__Records from a data collection__
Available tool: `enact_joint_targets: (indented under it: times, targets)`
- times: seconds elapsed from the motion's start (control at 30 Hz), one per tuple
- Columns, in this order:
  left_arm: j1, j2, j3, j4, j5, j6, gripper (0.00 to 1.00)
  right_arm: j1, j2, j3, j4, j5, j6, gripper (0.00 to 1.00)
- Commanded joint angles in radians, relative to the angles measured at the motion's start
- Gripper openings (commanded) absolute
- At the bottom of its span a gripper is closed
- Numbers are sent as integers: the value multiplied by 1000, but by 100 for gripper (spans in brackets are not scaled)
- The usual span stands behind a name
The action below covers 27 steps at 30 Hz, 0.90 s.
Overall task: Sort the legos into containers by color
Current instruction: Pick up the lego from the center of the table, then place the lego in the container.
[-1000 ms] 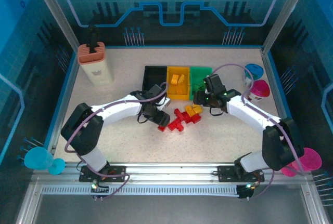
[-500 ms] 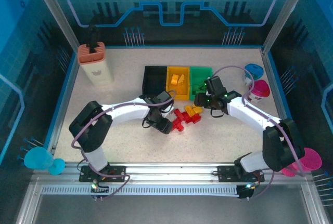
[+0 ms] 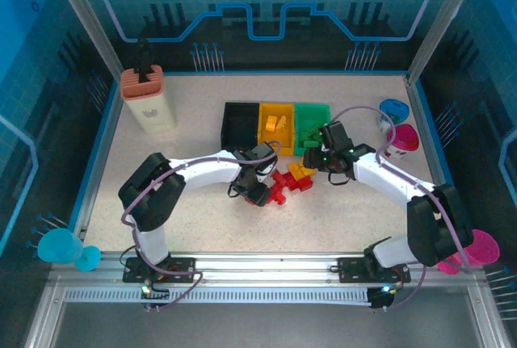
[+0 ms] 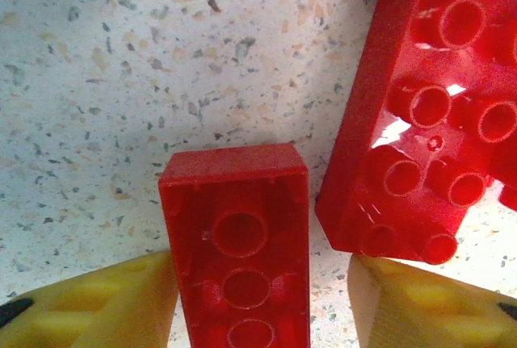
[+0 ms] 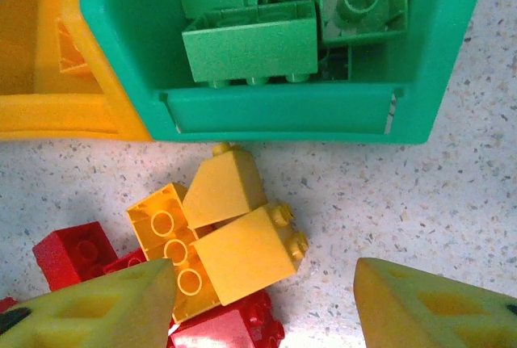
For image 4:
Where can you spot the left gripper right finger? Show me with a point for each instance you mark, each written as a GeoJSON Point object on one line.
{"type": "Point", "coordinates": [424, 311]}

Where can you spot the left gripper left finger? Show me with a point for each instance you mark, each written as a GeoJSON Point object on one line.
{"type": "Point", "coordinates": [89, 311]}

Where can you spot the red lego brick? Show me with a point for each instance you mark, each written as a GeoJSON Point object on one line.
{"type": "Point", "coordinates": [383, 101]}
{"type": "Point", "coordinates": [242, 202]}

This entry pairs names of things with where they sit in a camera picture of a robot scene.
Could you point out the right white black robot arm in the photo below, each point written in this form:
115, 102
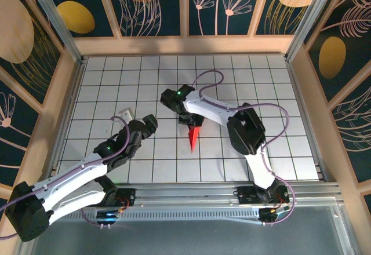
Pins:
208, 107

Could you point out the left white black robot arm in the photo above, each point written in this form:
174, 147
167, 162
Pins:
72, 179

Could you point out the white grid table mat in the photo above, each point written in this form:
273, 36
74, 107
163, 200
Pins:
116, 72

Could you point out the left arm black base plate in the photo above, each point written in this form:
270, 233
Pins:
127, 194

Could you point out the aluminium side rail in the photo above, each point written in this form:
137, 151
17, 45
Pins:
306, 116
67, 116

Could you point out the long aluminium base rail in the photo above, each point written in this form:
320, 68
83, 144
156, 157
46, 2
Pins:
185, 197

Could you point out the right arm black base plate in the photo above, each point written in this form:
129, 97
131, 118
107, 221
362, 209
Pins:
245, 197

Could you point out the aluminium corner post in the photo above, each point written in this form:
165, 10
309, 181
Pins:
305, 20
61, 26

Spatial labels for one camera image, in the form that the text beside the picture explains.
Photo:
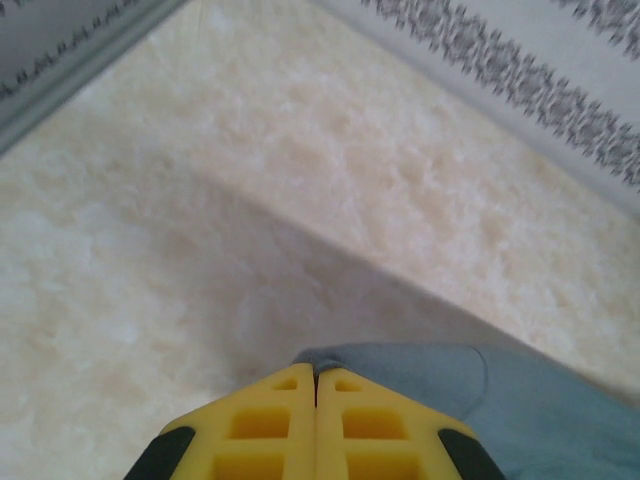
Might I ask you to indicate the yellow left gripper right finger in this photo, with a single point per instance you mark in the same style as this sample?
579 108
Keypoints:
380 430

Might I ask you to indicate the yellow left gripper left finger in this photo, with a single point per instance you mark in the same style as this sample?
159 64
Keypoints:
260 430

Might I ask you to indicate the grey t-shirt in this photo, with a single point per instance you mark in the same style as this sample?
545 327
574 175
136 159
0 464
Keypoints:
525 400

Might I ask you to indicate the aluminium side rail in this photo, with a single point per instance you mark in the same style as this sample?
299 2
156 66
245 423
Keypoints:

__What the task asks__
Among the lines above, return each one holding the string "single".

__Expected output__
Might I ask you to indicate the yellow left gripper right finger in this photo, with a single point per instance you mark in the same style as this sample?
Might I ask you to indicate the yellow left gripper left finger in this photo, with a single point per instance you mark in the same style as this sample?
Might I ask you to indicate the grey t-shirt in this photo, with a single point per instance you mark in the same style as this sample?
Might I ask you to indicate the aluminium side rail in this photo, with a single point per instance you mark in the same style as this sample?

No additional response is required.